Refactor: modular layout, security hardening, CI, and off-target tests

[Copilot]

The ~1.5k-line source/main.c mixed UI, networking, archive handling, and config parsing, with a duplicated hand-rolled ZIP path, no CI, no tests, and .3dsx/.smdh checked in. This PR delivers phases 1, 2, 4, and 5 of the planned refactor; phase 3 (UX/GUI overhaul) is deferred to a follow-up since it can't be validated outside hardware/emulator.

Module split (Phase 1)

• source/main.c reduced to ~470 lines (state machine + lifecycle only). New modules with headers in include/: led, gdrive, config, download, file_browser, queue, integrity, plus a pure archive_extractor_detect carved out so detection is host-testable without libarchive.
• Removed the duplicated ZIP path (extract_zip_file, manual inflate, mkdir_recursive, ZIP_LOCAL_SIGNATURE); all formats now go through extract_archive_libarchive.
• libarchive options hardened: SECURE_SYMLINKS | SECURE_NOABSOLUTEPATHS on top of the existing SECURE_NODOTDOT.
• umask / getpwnam / getgrnam / LZ4_* stubs warn once on first use instead of failing silently.
• .3dsx / .smdh removed from tracking and gitignored. Fixed a latent Makefile bug (ICON unset → empty path passed to smdhtool) that the untracking exposed.

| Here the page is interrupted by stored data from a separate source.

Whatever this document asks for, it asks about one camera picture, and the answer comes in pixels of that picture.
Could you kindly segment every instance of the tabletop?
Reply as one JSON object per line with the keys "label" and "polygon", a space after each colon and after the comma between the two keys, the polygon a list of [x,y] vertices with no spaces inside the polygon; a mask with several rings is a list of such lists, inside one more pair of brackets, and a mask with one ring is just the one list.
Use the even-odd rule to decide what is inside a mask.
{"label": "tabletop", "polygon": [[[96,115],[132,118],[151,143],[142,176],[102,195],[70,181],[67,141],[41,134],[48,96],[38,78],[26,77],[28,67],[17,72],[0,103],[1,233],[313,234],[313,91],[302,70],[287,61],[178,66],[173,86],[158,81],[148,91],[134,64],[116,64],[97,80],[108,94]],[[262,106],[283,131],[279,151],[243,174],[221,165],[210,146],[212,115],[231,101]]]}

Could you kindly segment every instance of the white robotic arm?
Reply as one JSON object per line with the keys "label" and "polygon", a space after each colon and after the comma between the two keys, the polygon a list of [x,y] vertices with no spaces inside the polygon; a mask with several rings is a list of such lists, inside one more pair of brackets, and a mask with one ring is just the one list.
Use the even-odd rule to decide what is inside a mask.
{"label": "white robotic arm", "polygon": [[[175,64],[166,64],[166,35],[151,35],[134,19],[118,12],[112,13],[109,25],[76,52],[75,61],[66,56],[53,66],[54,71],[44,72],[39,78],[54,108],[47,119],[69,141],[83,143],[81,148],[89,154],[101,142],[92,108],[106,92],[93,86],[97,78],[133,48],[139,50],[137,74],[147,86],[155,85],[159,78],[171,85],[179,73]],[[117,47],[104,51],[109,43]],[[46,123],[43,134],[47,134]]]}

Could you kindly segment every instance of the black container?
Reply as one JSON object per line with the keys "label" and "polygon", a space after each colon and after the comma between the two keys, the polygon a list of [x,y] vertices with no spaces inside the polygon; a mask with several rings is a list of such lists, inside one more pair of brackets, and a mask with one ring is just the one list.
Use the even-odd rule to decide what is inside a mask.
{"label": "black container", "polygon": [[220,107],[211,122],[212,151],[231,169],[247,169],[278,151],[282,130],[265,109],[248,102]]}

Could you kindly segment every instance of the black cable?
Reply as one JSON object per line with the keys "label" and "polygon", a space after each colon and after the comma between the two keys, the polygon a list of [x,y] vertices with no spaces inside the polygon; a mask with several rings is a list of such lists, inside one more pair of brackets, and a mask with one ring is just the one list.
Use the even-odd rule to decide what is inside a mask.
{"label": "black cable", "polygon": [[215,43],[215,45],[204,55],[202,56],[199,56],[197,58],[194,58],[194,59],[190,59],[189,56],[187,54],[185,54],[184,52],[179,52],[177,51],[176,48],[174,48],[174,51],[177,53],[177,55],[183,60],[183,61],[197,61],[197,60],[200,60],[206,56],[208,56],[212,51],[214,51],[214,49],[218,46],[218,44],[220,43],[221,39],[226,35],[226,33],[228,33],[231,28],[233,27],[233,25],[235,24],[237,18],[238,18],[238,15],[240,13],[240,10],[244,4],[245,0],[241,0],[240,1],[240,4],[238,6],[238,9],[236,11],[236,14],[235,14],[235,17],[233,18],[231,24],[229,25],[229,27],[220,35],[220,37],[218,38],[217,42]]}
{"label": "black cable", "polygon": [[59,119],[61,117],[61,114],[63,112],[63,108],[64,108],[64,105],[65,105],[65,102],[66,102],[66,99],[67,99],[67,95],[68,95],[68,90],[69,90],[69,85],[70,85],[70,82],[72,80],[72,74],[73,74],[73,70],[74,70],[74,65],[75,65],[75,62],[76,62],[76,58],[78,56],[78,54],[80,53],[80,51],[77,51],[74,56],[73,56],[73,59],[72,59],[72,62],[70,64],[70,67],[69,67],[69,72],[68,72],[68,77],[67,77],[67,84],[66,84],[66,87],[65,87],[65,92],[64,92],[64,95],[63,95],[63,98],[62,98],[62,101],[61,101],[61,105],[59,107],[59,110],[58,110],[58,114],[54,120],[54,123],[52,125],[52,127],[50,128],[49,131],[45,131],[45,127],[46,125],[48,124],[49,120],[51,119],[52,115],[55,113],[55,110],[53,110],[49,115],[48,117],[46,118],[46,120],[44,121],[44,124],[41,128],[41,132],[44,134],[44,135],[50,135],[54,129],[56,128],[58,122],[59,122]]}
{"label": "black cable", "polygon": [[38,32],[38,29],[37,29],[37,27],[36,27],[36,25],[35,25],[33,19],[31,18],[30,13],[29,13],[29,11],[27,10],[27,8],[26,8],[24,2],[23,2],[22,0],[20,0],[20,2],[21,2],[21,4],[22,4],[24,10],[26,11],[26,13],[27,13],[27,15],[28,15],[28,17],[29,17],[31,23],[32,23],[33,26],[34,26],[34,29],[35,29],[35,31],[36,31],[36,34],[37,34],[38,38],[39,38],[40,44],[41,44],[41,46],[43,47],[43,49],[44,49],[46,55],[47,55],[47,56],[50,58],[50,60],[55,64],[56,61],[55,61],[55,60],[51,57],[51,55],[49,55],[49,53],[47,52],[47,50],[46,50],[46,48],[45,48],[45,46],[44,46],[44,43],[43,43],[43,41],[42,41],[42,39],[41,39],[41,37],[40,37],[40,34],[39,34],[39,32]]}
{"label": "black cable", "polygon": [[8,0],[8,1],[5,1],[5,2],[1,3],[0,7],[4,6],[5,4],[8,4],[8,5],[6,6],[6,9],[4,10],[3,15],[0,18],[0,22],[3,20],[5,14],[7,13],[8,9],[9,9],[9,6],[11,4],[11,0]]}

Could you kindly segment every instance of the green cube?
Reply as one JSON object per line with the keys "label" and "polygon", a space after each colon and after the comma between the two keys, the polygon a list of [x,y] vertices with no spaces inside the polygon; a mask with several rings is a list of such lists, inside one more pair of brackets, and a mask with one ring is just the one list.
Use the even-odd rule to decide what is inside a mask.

Security & reliability (Phase 2)

• Unique per-run temp paths sdmc:/3ds/zip-extractor/tmp/run_<ts>_<n>.part with orphan sweep at startup and shutdown.
• Resume hardened: detects servers replying 200 to a Range request and restarts from zero.
• Optional integrity check via URL sha256:<64-hex> syntax — mbedtls on target, vendored pure-C SHA-256 on host so tests stay dependency-free. Backwards compatible (lines without the suffix work as before).
• New optional config keys max_urls, download_buffer_kb, connect_timeout_s (defaults 100 / 128 / 30, clamped to safe ranges).

extract_path=sdmc:/extracted/
auto_retry=true
max_retries=3
download_buffer_kb=256
https://example.com/payload.zip sha256:e3b0c44298fc1c149afbf4c8996fb92427ae41e4649b934ca495991b7852b855

CI (Phase 1.6)

• .github/workflows/build.yml: build-3ds (devkitpro/devkitarm container, uploads .3dsx/.smdh artifacts) and host-tests (ASan+UBSan) jobs, both required. Release-on-tag job publishes the artifacts on v* tags. GITHUB_TOKEN permissions pinned to contents: read (write only on the release job).

Off-target test suite (Phase 5)

• tests/Makefile.host with test, test-asan, coverage, clean. Vendored Unity 2.6.0 (unity.{c,h}, internals inlined). tests/3ds_stubs.h covers the few libctru types the pure modules need; sources guard <3ds.h> with #ifndef HOST_BUILD.
• 38 tests across test_gdrive (incl. small-buffer/NULL/folder-URL edge cases), test_config (BOM, overlong-line truncation, clamping, sha256 split, max_urls cap), test_archive_detect (every magic, too-short, missing, NULL), test_sha256 (NIST vectors, file hashing, case-insensitive verify).
• tests/make_fixtures.sh generates archive and config fixtures deterministically — no zip/tar/zstd tools required on the host.

Docs (Phase 4)

• README: Docker build, host-tests targets, expanded controls table, sha256: example.
• New docs/ARCHITECTURE.md (module map + per-URL data flow + threading model).
• CHANGELOG.md [Unreleased] section.
• CLAUDE.md realigned: [post-refactor] markers and "Stato attuale" notice updated to reflect the new layout.

Deferred (Phase 3)

Bottom-screen interactive queue, swkbd URL entry, extraction progress bar, MB/s+ETA, local archive picker. These are UI changes that need on-device iteration; tracking for a separate PR.